~12~ ♥※Melepaskan※♥
%%%_____DaT_____%%%
"Aku tidak akan menjatuhkan hatiku, kecuali kepada lelaki yang berani menjatuhkan genggamannya pada tangan ayahku dalam AKAD IJAB- SAH. Zena
**°_____________________________°**
Aryan dengan wajah berseri-seri bersiap untuk pulang ke rumah orang tuanya, ilmunya tentang Islam memang masih minim dan terbatas. Namun, dia yakin seiring dengan waktu ilmu dan imannya kepada Allah akan bertambah.
Dia keluar dari kamarnya mendekati Mika yang sedang sarapan.
"Mik,"
"Hmm." Jawab Mika melirik Aryan yang sudah rapi.
Aryan hanya nyengir kuda.
"Lo kenapa sih, otaknya kaya gesrek gitu? Pagi-pagi udah cengar-cengir kaya gitu." Tanya Mika heran sembari ikut nyengir.
"Nanti kalau gue ke kampung Zena, lo ikut lagi kan?" tanya Aryan berharap.

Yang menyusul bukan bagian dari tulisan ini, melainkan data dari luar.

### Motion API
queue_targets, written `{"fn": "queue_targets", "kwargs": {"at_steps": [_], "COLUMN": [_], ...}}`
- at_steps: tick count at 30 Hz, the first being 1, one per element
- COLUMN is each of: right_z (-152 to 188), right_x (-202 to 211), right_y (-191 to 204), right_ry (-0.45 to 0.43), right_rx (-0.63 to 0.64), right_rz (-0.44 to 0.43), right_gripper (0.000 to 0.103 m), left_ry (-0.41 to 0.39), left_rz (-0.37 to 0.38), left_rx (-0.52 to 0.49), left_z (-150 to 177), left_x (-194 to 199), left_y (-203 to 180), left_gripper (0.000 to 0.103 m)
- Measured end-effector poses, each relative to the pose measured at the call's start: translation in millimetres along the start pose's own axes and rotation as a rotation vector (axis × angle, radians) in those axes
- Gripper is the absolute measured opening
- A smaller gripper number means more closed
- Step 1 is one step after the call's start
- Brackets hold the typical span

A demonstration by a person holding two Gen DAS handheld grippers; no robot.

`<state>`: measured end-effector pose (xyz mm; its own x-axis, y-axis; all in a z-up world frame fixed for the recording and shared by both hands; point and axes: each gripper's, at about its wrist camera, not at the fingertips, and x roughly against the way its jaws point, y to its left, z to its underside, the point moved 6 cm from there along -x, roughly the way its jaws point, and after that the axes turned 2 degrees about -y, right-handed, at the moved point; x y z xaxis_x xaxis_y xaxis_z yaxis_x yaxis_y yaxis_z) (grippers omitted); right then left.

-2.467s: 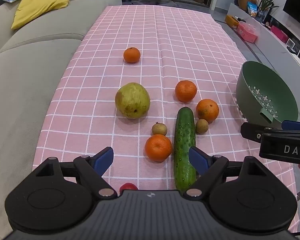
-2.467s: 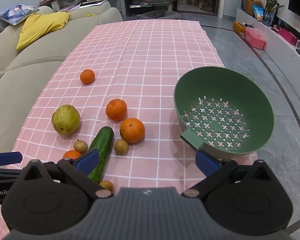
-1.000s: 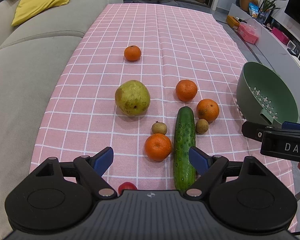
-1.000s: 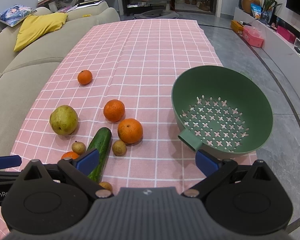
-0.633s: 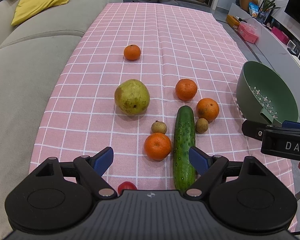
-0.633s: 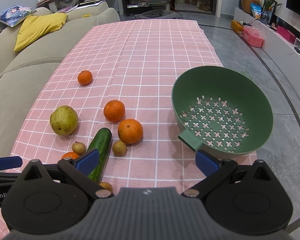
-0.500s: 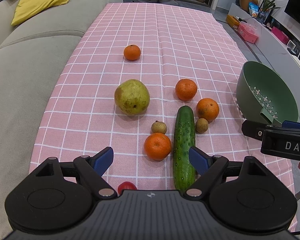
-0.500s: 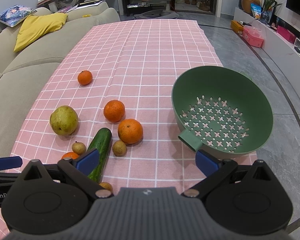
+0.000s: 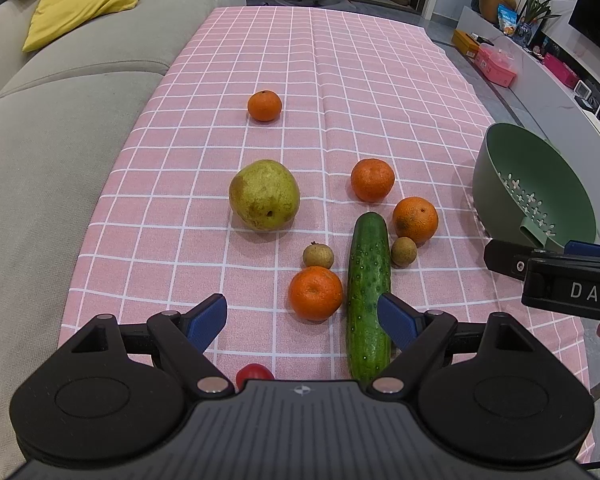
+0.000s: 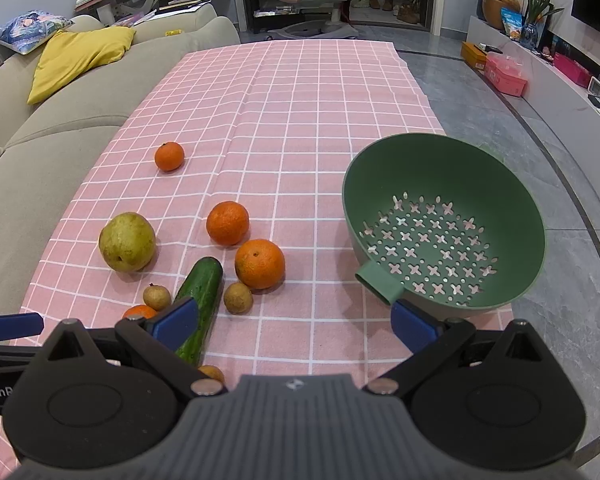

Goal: Organize fruits

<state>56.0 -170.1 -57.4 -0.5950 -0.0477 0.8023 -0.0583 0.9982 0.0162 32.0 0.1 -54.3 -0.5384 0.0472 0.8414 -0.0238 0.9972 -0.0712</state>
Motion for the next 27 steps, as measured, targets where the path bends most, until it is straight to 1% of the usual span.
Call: {"fn": "queue_targets", "kwargs": {"at_steps": [7,11,15,17,21,23,24,27], "right_z": [0,0,6,11,20,22,23,26], "right_x": [1,4,-4,-10,-20,-21,-21,-22], "right_y": [1,5,7,7,7,9,11,17], "right_ry": [-0.010,-0.025,0.025,0.052,0.101,0.099,0.099,0.102], "right_rx": [0.011,0.024,0.008,-0.010,-0.009,-0.012,-0.015,0.001], "right_rz": [-0.006,-0.039,-0.106,-0.122,-0.149,-0.161,-0.178,-0.195], "right_gripper": [0.099,0.099,0.099,0.099,0.099,0.099,0.099,0.098], "left_ry": [-0.002,0.008,0.009,0.018,0.032,0.024,0.018,0.008], "left_rz": [0.001,-0.008,-0.026,-0.038,-0.031,-0.018,-0.017,-0.021], "left_rx": [-0.004,-0.007,-0.002,0.000,0.015,0.016,0.013,0.010], "left_z": [-1,-1,-4,-6,-8,-9,-10,-13], "left_x": [-1,-8,-13,-18,-22,-21,-21,-20], "left_y": [0,2,10,15,22,21,21,22], "left_gripper": [0.100,0.100,0.099,0.095,0.092,0.092,0.092,0.092]}}
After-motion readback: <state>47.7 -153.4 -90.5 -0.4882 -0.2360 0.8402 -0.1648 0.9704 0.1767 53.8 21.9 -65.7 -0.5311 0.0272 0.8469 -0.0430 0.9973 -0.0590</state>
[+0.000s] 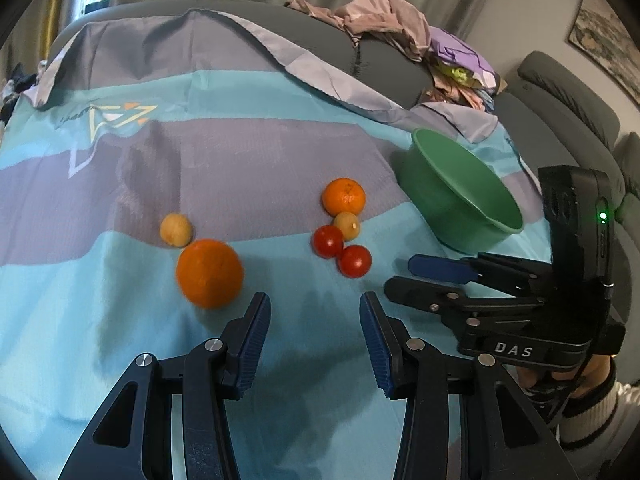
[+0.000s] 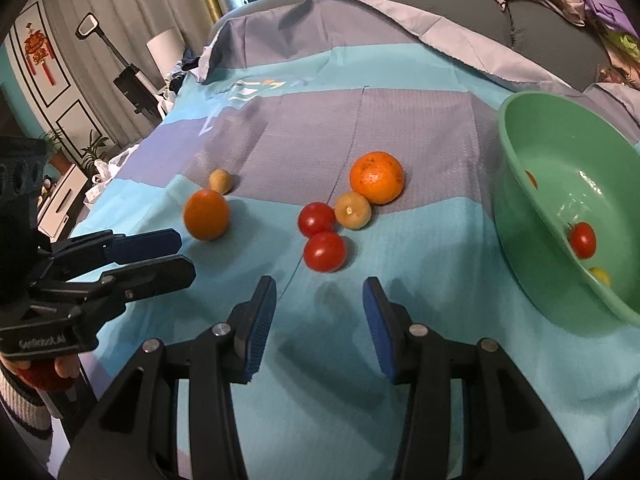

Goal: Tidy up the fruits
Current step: 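Grasp a cherry tomato with the left tool while the right tool grasps another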

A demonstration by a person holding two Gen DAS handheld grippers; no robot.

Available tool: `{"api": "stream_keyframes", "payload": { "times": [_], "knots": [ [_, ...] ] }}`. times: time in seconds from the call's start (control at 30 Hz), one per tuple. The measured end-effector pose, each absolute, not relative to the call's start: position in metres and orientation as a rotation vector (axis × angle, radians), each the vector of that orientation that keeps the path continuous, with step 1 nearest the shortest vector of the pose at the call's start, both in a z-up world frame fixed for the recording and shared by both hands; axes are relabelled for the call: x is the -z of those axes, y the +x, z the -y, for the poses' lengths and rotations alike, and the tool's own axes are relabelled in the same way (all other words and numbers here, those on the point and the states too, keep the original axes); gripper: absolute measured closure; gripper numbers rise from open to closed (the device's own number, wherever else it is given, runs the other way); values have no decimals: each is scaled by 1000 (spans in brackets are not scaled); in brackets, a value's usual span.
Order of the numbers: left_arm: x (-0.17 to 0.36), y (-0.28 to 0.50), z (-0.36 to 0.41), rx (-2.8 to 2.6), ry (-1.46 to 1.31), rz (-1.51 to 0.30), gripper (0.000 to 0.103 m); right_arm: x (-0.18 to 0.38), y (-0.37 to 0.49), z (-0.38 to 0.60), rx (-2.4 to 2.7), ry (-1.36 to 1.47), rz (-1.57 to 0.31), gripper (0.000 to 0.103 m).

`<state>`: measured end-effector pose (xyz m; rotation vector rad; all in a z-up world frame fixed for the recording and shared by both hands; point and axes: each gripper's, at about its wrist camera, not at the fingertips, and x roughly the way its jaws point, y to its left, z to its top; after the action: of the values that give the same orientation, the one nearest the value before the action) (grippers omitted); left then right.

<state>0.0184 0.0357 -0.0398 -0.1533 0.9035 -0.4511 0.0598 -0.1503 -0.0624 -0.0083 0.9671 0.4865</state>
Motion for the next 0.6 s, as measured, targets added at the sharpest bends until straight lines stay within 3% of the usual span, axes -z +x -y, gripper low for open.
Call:
{"api": "stream_keyframes", "payload": {
  "times": [0.6],
  "knots": [
    [49,35,-34,456,-145,-925,58,79,83,134,-493,-82,-1013,59]
  ]
}}
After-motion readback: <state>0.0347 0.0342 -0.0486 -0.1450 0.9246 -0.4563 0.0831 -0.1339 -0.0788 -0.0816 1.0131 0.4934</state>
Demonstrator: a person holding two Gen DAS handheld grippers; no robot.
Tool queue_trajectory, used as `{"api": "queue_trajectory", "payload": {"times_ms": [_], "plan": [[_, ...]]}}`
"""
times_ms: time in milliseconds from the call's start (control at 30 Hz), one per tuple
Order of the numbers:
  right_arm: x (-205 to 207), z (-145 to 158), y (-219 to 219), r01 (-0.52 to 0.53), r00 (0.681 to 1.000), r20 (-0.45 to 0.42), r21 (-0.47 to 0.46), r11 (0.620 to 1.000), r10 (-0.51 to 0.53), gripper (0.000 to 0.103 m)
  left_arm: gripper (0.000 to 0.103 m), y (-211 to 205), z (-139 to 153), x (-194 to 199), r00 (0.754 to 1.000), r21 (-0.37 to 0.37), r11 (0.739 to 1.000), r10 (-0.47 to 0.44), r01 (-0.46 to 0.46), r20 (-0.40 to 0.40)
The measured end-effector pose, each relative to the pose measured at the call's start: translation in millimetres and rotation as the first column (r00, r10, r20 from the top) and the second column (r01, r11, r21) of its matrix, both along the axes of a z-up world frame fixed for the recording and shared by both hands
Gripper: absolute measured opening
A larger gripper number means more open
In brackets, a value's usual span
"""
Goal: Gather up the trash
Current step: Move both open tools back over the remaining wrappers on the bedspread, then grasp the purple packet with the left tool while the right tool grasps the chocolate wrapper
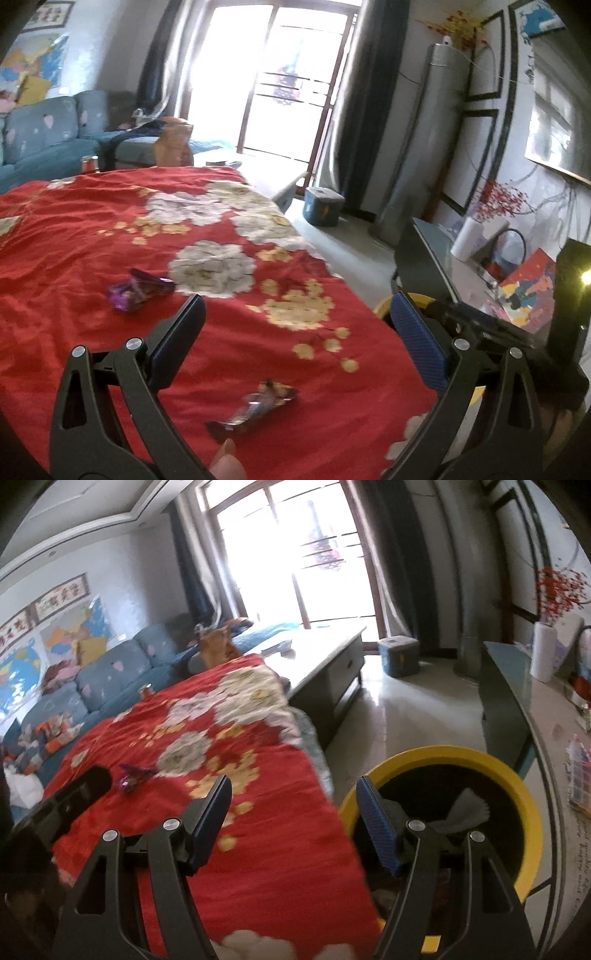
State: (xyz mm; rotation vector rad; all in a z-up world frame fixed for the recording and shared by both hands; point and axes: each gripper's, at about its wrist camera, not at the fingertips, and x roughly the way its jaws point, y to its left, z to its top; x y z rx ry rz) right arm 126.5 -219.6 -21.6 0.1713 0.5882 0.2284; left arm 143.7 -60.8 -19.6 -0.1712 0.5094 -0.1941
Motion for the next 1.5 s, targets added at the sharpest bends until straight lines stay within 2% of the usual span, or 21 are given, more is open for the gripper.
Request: {"api": "queue_trajectory", "payload": {"times_ms": [300, 500, 733, 900, 1100, 1200, 1300, 1367, 1500], "plan": [[2, -9, 48, -0.109, 0.993, -0.046, -0.013, 0.994, 0.108, 0.067, 0.092, 46, -3, -1, 0.994, -0.013, 0.994, 0.111, -0.111, 0.008], [7, -16, 79, -0.184, 0.979, -0.089, -0.004, 0.983, 0.183, 0.067, 0.092, 80, -8, 0, 0.981, -0.037, 0.981, 0.191, -0.192, -0.012], [13, -27, 111, -0.256, 0.958, -0.143, -0.027, 0.966, 0.249, 0.067, 0.092, 113, -19, 11, 0.963, -0.036, 0.963, 0.263, -0.266, -0.061], [15, -38, 129, -0.302, 0.939, -0.180, -0.030, 0.953, 0.292, 0.066, 0.091, 127, -33, 23, 0.954, -0.046, 0.958, 0.278, -0.284, -0.108], [16, -57, 146, -0.339, 0.914, -0.244, -0.026, 0.940, 0.323, 0.056, 0.076, 137, -47, 42, 0.946, -0.071, 0.956, 0.268, -0.285, -0.183], [7, -61, 150, -0.355, 0.915, -0.226, -0.054, 0.933, 0.335, 0.049, 0.068, 141, -56, 55, 0.939, -0.094, 0.955, 0.253, -0.281, -0.234], [2, -62, 153, -0.368, 0.913, -0.216, -0.066, 0.927, 0.347, 0.045, 0.055, 146, -65, 65, 0.928, -0.123, 0.949, 0.249, -0.291, -0.276], [1, -62, 152, -0.371, 0.912, -0.215, -0.061, 0.927, 0.350, 0.043, 0.040, 148, -71, 71, 0.920, -0.135, 0.947, 0.238, -0.291, -0.310], [1, -62, 151, -0.370, 0.913, -0.210, -0.057, 0.927, 0.351, 0.042, 0.020, 148, -76, 75, 0.915, -0.145, 0.948, 0.223, -0.284, -0.335]]}}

"Ogah gue, lo aja sendiri napa?"
"Tapi Mik, masa lo tega biarin gue sendiri ke sana. Gue kan perlu temen Mik, ayolah entar gue kabulin 3 eh 5 permintaan." Kata Aryan merayu.
"Kaga ah, gue males kalau ke sana. Udah jauh, mana jalannya juga wahh mengerikan." Jawab Mika membayangkan perjalanan waktu itu. "Lagian masa sih lo kaga berani sendiri? Gini aja deh. Lo pergi dulu sendiri nanti gue nyusul ke sana sama si Zahra, bentar lagi kan libur kuliah, gimana?" Mika mencoba memberi solusinya.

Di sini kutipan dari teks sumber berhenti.